**What to do**
I would like each line of the data that holds the word "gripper" copied out.

**Data excerpt**
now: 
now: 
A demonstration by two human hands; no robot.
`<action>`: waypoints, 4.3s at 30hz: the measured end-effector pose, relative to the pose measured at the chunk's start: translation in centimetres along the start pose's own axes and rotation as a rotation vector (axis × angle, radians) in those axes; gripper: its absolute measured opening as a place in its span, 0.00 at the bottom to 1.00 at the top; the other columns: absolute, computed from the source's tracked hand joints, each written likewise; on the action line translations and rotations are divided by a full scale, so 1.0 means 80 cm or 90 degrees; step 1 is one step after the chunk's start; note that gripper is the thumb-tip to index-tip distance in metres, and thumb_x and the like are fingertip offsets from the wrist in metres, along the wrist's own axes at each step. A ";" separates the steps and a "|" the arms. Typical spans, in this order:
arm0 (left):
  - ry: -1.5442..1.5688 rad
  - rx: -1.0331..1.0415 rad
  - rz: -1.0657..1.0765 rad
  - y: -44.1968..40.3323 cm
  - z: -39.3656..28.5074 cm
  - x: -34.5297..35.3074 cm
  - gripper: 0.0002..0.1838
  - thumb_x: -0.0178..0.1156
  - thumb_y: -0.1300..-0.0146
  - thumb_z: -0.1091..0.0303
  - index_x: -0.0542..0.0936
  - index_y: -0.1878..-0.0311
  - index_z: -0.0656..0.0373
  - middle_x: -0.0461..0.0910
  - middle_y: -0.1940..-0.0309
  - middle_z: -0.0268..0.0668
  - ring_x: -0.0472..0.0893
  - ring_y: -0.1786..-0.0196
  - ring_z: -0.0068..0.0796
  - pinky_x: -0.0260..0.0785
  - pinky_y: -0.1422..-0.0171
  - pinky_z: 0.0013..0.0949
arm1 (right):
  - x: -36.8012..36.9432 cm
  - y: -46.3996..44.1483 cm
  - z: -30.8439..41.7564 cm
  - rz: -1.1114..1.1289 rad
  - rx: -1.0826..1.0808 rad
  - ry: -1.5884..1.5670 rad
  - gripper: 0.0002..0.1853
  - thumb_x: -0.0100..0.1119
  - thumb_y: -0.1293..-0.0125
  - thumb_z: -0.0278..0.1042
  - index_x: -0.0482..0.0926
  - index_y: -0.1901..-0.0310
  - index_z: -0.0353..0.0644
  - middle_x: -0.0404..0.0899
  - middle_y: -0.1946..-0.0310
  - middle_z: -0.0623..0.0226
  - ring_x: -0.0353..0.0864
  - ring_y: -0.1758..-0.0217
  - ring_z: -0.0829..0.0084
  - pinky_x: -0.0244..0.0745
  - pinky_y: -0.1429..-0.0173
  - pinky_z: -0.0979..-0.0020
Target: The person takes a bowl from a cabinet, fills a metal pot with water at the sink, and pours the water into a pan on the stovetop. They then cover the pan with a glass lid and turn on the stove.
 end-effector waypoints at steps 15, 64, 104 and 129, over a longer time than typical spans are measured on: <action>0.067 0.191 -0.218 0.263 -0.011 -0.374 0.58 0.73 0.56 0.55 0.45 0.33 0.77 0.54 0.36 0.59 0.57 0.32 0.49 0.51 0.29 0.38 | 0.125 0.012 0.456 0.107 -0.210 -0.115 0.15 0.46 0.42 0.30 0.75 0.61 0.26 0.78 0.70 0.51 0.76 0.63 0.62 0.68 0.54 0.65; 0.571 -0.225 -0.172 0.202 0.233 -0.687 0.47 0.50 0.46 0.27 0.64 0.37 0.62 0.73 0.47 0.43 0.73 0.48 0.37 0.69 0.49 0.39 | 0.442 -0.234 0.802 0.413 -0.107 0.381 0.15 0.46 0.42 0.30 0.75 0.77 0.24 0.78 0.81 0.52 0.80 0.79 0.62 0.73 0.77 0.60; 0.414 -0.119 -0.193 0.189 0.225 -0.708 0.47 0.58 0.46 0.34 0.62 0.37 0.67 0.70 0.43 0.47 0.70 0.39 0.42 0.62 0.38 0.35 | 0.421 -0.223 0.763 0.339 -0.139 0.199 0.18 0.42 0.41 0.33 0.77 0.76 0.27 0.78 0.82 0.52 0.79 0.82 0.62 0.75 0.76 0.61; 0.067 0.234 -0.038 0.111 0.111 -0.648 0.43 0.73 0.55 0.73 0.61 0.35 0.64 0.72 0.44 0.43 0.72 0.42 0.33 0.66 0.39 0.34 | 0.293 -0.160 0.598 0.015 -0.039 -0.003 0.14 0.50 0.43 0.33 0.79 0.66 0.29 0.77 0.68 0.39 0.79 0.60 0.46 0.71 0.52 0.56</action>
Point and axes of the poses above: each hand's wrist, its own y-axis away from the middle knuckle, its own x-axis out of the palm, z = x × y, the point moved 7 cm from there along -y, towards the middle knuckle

**Task response**
`<action>`: waypoints, 4.3s at 30hz: the measured end-effector pose, relative to the pose measured at the chunk's start: translation in centimetres along the start pose's own axes and rotation as a rotation vector (axis × angle, radians) in those axes; gripper: its absolute measured opening as a place in its span, 0.00 at the bottom to 1.00 at the top; the other columns: absolute, computed from the source's tracked hand joints, each written likewise; on the action line translations and rotations are divided by a full scale, so 1.0 means 80 cm or 90 degrees; step 1 is one step after the chunk's start; note that gripper is the thumb-tip to index-tip distance in metres, and thumb_x and the like are fingertip offsets from the wrist in metres, along the wrist's own axes at each step. A ";" separates the steps and a "|" the arms. Typical spans, in this order:
  - gripper: 0.0002..0.1838
  - gripper: 0.0002..0.1853

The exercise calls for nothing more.